* [PROBLEM DESCRIPTION] Each line below has to be set down again exactly.

* [RECORDED DATA]
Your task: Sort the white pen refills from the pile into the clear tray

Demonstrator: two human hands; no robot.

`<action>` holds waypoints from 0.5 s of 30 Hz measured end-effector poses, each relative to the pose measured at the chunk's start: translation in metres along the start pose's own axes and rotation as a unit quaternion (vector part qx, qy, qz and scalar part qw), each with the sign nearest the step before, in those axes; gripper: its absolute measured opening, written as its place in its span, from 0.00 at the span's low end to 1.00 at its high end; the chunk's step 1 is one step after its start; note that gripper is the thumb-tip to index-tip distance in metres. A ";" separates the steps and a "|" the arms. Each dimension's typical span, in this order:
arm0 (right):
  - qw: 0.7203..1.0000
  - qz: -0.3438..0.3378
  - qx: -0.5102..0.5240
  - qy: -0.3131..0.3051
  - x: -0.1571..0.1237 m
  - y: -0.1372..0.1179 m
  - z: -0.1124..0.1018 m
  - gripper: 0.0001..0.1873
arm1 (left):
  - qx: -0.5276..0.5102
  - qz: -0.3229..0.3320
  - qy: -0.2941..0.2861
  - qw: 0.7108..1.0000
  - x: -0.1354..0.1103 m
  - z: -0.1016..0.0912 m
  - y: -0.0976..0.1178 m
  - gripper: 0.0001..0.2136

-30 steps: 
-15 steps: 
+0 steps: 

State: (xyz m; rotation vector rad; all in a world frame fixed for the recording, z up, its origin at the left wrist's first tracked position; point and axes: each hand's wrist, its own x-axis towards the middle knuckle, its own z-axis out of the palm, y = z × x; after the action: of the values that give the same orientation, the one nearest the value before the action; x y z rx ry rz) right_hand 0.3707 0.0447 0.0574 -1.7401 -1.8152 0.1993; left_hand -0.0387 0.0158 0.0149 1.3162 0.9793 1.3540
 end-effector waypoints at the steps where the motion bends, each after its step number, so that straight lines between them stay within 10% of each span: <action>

* [SOLUTION BELOW]
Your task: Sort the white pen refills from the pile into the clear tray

Demonstrator: two human hands; no robot.

`<action>` holds waypoints from 0.5 s of 30 Hz measured end-effector poses, each relative to the pose measured at the chunk's start: translation in metres along the start pose's own axes and rotation as a unit quaternion (vector part qx, qy, qz and scalar part qw), each with the sign nearest the step before, in those axes; gripper: its absolute measured opening, written as its place in its span, from 0.00 at the span's low end to 1.00 at its high end; the chunk's step 1 is one step after its start; note that gripper is the thumb-tip to index-tip distance in metres. A ";" separates the steps and a "|" the arms. Each dimension's typical span, in this order:
arm0 (right):
  - qw: 0.7203..1.0000
  - qz: -0.3438..0.3378
  - qx: -0.5102..0.5240
  - qy: -0.3131..0.3051
  - x: -0.1571..0.1237 m
  - y: -0.1372..0.1179 m
  - z: -0.1124..0.1018 m
  - gripper: 0.0001..0.1873
arm1 (left):
  - qx: -0.5276..0.5102
  - qz: -0.3229..0.3320
  - qy: -0.2941..0.2861
  - qw: 0.7108..1.0000
  - x: -0.1354..0.1103 m
  - z: -0.1016..0.0912 m
  - y: -0.0976..0.1178 m
  - gripper: 0.0001..0.2136

-30 steps: 
-15 steps: 
+0 steps: 

State: (xyz m; rotation vector rad; all in a world frame fixed for the recording, z up, its origin at the left wrist's first tracked position; point and axes: each hand's wrist, its own x-axis towards the middle knuckle, its own z-axis out of the palm, y = z × x; after the action: of the values that give the same orientation, the one nearest the value before the action; x y z rx ry rz) right_hand 0.3707 0.0447 0.0574 -1.7401 -1.8152 0.1993; left_hand -0.0387 0.0158 0.0149 1.3162 0.9793 1.3540
 end-effector waypoints at the steps where the motion bends, each after its step number, so that straight lines between them stay within 10% of each span: <action>

The exercise requires no further work.